The government stops short of saying it wants to cap executive pay, but signals an ongoing effort to influence broad change across all public companies.

The Obama Administration’s principles for executive compensation reform, announced on Wednesday by Treasury Secretary Timothy Geithner, may lack the teeth of pay limits imposed earlier on companies receiving federal bailout money. But several aspects of the government’s stated intentions suggest significant changes ahead in executive compensation.

Perhaps most notably, the administration apparently plans to apply reforms to all public companies, not just those in the financial sector or those receiving assistance in the form of federal funds.

Geithner did emphasize that the government’s goal of better aligning compensation practices with sound risk management and long-term value creation was “particularly [important] in the financial sector.” But he noted that he is working on the matter with Mary Schapiro, chairman of the Securities and Exchange Commission chairman, whose oversight encompasses all public companies.

Plus, in announcing plans to make a pair of compensation-related legislative proposals, the government made no suggestion that the laws, if they are passed, would not apply across the board.

One of those proposals — a requirement that compensation committees be as independent from company management as audit committees currently are required to be under the Sarbanes-Oxley Act — by itself could cure most of the problems created by executive pay programs, according to John Martini, head of the executive compensation practice at the law firm Reed Smith.

Most large public companies, though fewer small ones, already require that compensation committees be composed entirely of outside directors. But what’s important about the proposed law is that the SEC would have to establish standards for ensuring that any compensation consultants or outside counsel that comp committees use are independent from company management. Companies would have to make sufficient funds available to the board to pay for the services.

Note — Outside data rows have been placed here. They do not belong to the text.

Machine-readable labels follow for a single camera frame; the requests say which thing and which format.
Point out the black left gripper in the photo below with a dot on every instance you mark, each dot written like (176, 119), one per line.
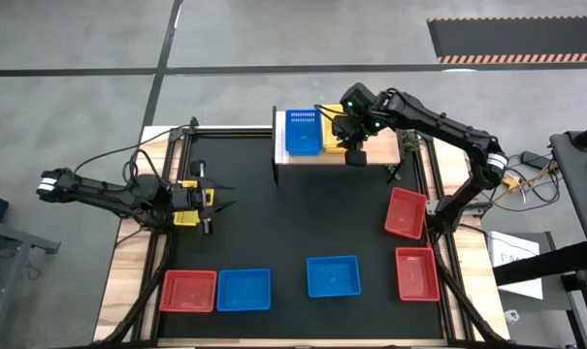
(184, 199)

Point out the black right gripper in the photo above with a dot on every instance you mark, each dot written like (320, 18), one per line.
(353, 133)

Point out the yellow slotted plastic basket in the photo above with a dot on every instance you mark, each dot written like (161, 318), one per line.
(186, 219)
(328, 136)

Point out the blue slotted plastic basket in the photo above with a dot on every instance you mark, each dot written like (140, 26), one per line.
(303, 140)
(243, 290)
(333, 276)

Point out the red slotted plastic basket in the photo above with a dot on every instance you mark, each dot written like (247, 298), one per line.
(417, 274)
(405, 213)
(188, 291)

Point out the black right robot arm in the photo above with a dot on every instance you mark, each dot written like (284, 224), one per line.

In theory, that could eliminate widely criticized conflicts of interest whereby the same outside experts who help executives draft policies governing their own pay also consult with compensation committees on making final decisions on executive compensation.

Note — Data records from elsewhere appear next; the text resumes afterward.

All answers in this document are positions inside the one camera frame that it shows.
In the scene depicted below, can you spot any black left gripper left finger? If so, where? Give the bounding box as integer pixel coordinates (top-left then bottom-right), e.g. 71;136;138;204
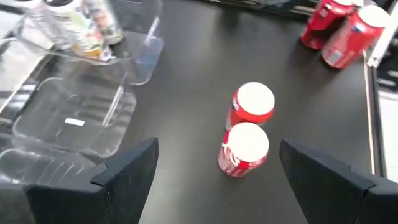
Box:
24;137;160;224

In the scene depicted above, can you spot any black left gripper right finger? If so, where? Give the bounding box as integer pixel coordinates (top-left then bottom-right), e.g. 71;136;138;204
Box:
279;139;398;224

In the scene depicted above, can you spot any red Coca-Cola can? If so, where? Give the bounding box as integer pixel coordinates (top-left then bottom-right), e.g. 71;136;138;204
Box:
217;121;270;179
299;0;358;50

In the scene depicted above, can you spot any red Fanta strawberry can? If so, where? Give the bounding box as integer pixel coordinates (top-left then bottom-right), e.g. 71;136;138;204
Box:
224;81;276;131
321;4;390;70

“It’s a phenomenal idea, and probably the most important concept to come out of this [government involvement in compensation],” said Martini. “It will largely fix the compensation problems we have seen. It is difficult [right now for an advisor to management] to say that the CEO is making too much money. Compensation committees will be much more comfortable and get much more candid advice if they have completely independent consultants and counsel.”

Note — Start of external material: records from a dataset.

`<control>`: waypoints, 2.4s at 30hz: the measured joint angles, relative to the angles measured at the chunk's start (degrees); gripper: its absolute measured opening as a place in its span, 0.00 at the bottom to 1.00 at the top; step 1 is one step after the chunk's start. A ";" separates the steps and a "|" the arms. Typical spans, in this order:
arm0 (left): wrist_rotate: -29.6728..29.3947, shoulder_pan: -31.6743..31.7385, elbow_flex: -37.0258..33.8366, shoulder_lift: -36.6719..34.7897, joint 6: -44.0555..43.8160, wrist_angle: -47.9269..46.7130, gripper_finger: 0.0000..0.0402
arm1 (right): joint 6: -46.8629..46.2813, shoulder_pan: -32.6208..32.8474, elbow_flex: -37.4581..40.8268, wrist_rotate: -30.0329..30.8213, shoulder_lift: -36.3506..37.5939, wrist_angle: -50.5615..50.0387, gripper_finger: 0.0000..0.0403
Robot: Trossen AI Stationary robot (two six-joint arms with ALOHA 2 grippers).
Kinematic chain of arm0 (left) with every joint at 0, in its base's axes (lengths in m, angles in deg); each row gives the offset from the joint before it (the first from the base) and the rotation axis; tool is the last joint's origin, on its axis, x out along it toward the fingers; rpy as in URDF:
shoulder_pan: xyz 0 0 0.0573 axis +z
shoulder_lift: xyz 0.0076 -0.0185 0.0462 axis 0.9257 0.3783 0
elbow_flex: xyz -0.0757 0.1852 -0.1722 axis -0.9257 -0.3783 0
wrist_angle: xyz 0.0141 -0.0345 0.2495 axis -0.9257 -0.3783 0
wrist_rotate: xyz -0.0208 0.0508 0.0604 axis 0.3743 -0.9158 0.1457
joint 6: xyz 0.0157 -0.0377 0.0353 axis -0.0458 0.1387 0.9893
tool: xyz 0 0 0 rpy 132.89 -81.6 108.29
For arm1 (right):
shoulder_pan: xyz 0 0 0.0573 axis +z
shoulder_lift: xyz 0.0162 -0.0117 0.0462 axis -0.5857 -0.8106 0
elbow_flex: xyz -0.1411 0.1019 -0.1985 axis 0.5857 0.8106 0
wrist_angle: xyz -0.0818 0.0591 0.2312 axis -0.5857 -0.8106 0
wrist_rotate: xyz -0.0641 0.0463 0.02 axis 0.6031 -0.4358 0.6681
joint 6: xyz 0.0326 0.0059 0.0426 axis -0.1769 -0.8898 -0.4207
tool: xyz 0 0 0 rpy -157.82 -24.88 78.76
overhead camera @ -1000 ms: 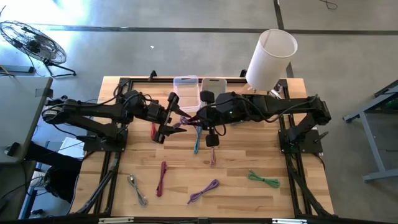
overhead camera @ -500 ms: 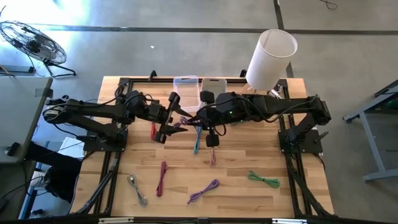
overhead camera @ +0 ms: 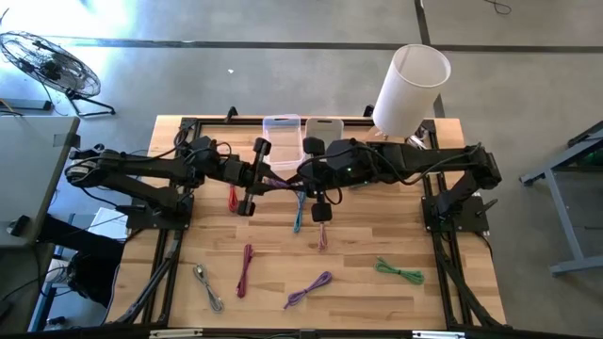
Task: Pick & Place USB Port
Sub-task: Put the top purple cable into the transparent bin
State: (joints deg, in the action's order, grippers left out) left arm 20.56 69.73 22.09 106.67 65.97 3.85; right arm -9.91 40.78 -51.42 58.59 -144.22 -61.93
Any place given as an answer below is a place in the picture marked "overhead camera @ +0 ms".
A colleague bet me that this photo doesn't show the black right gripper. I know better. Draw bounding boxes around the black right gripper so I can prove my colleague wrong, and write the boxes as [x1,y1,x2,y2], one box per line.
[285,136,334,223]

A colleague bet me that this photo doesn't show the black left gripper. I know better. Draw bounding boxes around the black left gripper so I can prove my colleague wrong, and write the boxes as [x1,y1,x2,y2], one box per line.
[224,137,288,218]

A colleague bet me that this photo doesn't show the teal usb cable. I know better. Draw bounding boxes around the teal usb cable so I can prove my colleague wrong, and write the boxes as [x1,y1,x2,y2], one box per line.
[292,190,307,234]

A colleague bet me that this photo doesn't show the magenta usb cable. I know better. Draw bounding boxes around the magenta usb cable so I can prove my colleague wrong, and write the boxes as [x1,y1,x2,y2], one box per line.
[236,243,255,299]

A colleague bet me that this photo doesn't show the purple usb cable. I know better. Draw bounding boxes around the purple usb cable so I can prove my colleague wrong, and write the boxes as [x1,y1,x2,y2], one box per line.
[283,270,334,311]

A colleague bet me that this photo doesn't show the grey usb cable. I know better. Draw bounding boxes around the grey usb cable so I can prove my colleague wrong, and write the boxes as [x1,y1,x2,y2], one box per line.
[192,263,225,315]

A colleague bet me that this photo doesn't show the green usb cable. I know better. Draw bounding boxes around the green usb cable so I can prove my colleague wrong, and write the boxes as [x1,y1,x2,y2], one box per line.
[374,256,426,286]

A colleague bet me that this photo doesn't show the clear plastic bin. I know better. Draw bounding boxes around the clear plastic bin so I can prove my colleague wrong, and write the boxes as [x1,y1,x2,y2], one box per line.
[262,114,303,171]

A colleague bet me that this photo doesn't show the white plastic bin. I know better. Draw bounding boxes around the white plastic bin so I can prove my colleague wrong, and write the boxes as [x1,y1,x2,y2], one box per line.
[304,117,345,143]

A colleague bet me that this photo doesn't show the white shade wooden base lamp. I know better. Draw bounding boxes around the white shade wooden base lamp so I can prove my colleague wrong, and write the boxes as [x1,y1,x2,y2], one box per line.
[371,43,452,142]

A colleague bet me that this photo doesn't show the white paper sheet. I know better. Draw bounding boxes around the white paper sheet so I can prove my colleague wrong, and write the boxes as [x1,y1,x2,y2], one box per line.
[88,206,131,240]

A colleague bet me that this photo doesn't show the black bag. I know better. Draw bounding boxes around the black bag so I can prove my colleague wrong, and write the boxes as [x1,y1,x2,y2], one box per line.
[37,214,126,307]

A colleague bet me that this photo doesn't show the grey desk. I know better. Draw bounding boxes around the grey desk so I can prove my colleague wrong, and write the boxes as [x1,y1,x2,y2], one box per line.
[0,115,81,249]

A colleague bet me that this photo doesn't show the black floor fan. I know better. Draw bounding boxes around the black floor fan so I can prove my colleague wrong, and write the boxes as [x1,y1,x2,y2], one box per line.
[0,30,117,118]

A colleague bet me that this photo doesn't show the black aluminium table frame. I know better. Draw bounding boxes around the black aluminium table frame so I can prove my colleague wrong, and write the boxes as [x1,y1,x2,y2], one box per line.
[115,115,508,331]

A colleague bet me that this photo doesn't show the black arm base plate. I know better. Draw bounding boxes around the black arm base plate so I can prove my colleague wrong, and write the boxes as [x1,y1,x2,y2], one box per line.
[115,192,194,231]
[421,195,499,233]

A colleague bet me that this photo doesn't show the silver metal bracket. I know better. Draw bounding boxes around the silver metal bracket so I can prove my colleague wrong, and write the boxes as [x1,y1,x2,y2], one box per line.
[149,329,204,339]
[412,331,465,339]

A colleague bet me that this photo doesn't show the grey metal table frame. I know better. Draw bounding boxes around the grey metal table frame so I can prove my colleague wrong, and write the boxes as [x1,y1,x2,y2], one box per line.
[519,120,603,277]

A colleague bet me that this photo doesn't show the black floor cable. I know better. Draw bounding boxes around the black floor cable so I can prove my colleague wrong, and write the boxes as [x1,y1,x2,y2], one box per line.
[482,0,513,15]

Another attorney, Ken Raskin, head of the executive compensation, benefits, and employment practice at White & Case, said he’s the first one to suggest that an agreement he’s drafted with an executive be sent to the compensation committee for vetting before it’s brought to a vote. But he agreed that the proposed legislation is on the mark.

Of course, attorneys and consultants are far from bias-free on this issue. If management and the compensation committee have separate advisors, that means more work for the advisors. “Well, that’s true,” said Raskin. “Obviously that would be an effect of this. Notwithstanding that, it is simply a best practice for the compensation committee to divorce itself from the company in making these decisions.”